Task instructions: Retype all of the listing exactly, passing over any picture you find.
++++++++++++++++++++
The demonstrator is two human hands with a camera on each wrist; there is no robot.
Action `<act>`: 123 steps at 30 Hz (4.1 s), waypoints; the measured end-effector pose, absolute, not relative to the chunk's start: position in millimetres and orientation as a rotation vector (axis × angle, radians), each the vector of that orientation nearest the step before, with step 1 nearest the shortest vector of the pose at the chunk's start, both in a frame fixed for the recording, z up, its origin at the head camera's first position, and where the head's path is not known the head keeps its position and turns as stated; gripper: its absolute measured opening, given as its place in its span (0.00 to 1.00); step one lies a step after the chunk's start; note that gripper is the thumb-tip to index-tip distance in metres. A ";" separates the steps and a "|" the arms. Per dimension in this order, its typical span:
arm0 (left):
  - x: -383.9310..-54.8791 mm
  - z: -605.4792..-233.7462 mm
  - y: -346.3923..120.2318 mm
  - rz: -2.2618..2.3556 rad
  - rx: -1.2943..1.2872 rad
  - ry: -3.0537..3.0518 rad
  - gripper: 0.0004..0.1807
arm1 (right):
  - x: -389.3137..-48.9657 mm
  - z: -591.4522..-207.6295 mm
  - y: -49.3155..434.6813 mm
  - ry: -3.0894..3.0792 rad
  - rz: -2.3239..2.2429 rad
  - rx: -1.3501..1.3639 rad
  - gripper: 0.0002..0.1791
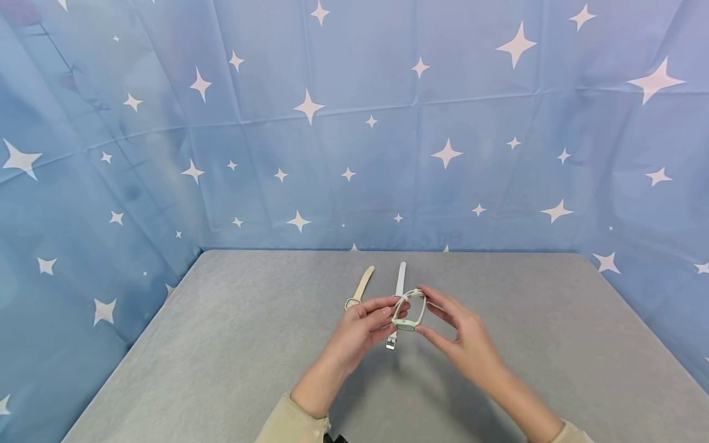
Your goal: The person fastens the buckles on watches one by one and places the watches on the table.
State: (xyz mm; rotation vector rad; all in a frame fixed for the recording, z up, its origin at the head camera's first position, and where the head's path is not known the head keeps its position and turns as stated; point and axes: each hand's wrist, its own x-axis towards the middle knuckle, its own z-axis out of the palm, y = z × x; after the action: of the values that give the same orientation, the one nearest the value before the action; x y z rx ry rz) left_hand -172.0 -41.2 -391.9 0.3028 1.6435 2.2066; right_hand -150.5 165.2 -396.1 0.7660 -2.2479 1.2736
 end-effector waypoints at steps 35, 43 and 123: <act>-168.4 -389.1 -36.6 2.051 0.459 2.118 0.18 | -148.4 -386.7 178.2 -2.405 1.935 0.572 0.27; -174.9 -385.9 -32.9 1.963 0.444 2.208 0.17 | -152.5 -384.3 182.4 -2.437 1.911 0.579 0.28; -214.6 -417.2 38.9 1.302 0.368 2.556 0.13 | -195.3 -397.6 205.8 -2.953 1.919 0.078 0.33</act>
State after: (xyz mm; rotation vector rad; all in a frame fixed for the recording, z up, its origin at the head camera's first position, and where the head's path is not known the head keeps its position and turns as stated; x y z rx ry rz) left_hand -214.6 38.9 -417.2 0.3678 2.5563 1.3017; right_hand -195.3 205.8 -397.6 0.0780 -2.9533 1.9194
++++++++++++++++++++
The answer:
The demonstrator is two human hands with a camera on each wrist; there is no robot.
Action `<act>`: 123 steps at 30 Hz (4.1 s), waypoints; the measured end-effector pose, absolute, not relative to the chunk's start: position in millimetres and orientation as a rotation vector (axis × angle, radians), each the vector of that orientation nearest the step before, with step 1 nearest the shortest vector of the pose at the chunk's start, both in a frame fixed for the recording, z up, its origin at the head camera's first position, and where the head's path is not known the head keeps its position and turns as stated; gripper: its absolute measured opening, given as its place in its span (0.00 to 1.00); step one lies a step after the chunk's start; note that gripper is the thumb-tip to index-tip distance in metres. A ";" separates the steps and a "|" the arms. Per dimension in this order, its typical span:
arm0 (left):
  - x: -383.9310..-54.8791 mm
  - z: -605.4792..-233.7462 mm
  - y: -346.3923..120.2318 mm
  - rz: -2.2618..2.3556 rad
  - rx: -1.2943..1.2872 rad
  - ry: -3.0537..3.0518 rad
  - gripper: 0.0004..0.1807
arm1 (right):
  - x: -389.3137..-48.9657 mm
  - z: -591.4522..-207.6295 mm
  - y: -49.3155..434.6813 mm
  - ry: -3.0894..3.0792 rad
  - rz: -2.3239..2.2429 rad
  - rx: -1.3501..1.3639 rad
  - gripper: 0.0002..0.1791
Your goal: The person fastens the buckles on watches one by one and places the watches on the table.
State: (xyz mm; rotation vector rad; all in a frame fixed for the recording, z up, its origin at the head camera's first position, and where the head's path is not known the head keeps its position and turns as stated; point and axes: each hand's wrist, its own x-axis towards the middle knuckle, its own z-axis out of the palm, y = z × x; after the action: of the values that give the same orientation, the one nearest the value before the action; x y z rx ry rz) left_hand -172.0 -41.2 -391.9 0.3028 1.6435 2.2066; right_hand -150.5 165.2 -396.1 0.7660 -2.2479 1.2736
 end-effector waypoints at steps 35, 43 and 123: <act>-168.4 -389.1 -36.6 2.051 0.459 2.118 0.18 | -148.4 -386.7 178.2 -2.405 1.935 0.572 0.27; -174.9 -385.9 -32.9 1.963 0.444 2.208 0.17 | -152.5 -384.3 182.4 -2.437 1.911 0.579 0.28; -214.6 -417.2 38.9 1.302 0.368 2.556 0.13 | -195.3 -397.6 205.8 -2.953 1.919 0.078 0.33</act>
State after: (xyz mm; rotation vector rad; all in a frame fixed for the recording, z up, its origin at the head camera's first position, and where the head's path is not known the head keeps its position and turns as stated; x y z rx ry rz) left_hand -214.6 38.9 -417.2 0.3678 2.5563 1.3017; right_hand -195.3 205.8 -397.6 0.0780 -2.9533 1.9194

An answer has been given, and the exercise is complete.